Who to See and Types of Treatments Available
Patients showing signs of lung cancer should see their primary physician or general practitioner who can order screening procedures and make an initial diagnosis. Standard diagnostic tests are computed tomography (CT), positron emission tomography (PET), and magnetic resonance imaging (MRI) scans. If imaging tests suggest the presence of lung cancer, patients undergo a biopsy either during a bronchoscopy or through a needle biopsy wherein a small piece of tissue from the lung is obtained and examined under a microscope. Pathologists then interpret the results and provide crucial information in which the treatment will be based on. Such information includes whether the cancer is NSCLC or SCLC, its stage, and whether or not the disease was caused by gene mutations.
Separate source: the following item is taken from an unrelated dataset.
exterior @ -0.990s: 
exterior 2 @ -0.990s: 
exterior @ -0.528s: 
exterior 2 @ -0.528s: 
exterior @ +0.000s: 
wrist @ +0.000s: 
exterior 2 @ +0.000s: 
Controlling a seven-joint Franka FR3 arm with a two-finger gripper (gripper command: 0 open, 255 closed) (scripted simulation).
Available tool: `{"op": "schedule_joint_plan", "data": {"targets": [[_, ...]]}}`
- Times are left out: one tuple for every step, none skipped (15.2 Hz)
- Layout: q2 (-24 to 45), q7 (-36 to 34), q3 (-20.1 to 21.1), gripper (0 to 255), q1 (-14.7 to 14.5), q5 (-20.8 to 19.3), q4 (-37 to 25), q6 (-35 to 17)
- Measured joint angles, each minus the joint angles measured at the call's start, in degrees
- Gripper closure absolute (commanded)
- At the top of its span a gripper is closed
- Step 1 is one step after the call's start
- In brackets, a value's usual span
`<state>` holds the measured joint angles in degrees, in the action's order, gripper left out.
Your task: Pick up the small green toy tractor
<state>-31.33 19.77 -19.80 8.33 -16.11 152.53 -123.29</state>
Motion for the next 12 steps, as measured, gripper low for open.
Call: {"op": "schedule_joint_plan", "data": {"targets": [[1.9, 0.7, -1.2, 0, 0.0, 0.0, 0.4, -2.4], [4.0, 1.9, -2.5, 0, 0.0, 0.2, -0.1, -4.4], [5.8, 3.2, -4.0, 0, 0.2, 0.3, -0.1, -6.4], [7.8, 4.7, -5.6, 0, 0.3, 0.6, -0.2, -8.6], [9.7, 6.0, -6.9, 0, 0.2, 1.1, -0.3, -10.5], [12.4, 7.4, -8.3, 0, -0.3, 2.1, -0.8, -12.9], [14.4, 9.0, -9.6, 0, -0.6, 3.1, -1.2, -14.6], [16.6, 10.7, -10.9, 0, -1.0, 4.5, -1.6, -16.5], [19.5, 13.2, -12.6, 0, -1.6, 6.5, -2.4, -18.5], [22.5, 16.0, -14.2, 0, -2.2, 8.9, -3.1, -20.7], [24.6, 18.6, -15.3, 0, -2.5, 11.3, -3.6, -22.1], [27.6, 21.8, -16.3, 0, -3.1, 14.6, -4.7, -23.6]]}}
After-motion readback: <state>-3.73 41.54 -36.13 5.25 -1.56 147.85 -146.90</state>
NSCLCs including squamous cell carcinoma of bronchus are treated with multimodality therapies that may combine surgery with radiation, immunotherapy, chemotherapy, or targeted treatments.
The lobe or section of the lung that contains the malignant tumour is removed via surgery, which can now be performed using a minimally invasive method called video-assisted thoracoscopic surgery (VATS). Instead of a large incision, VATS uses small cuts in the chest where a thoracoscope (a thin, flexible viewing tube) is inserted. The tumour is removed using the scope with the help of an x-ray machine that provides the surgeon with imaging guidance.
If the tumour cannot be surgically removed, the main treatment is chemotherapy and definitive high-dose radiation. For patients with stage 3 lung cancer, adjuvant therapies are performed to kill remaining cells and to prevent recurrence. In patients with stage 4 lung cancer, chemotherapy is performed as a palliative treatment to ease lung cancer symptoms.
Targeted therapy, in which normal cells are spared, has been shown to benefit some people with specific types of lung cancer. The same is true for immunotherapy that works by strengthening the patient’s immune system so it can fight cancer cells. Unlike other treatment options, immunotherapy does not result in major side effects.
College of American Pathologists. Lung: Squamous Cell Carcinoma. Accessed 10/30/12. http://www.cap.org/apps/docs/reference/myBiopsy/LungSquamousCellCarcinoma.pdf
Sheth, S. Current and emerging therapies for patients with advanced non-small cell lung cancer. American Journal of Health-System Pharmacy. 2010. 67(1 Suppl 1):S9-14.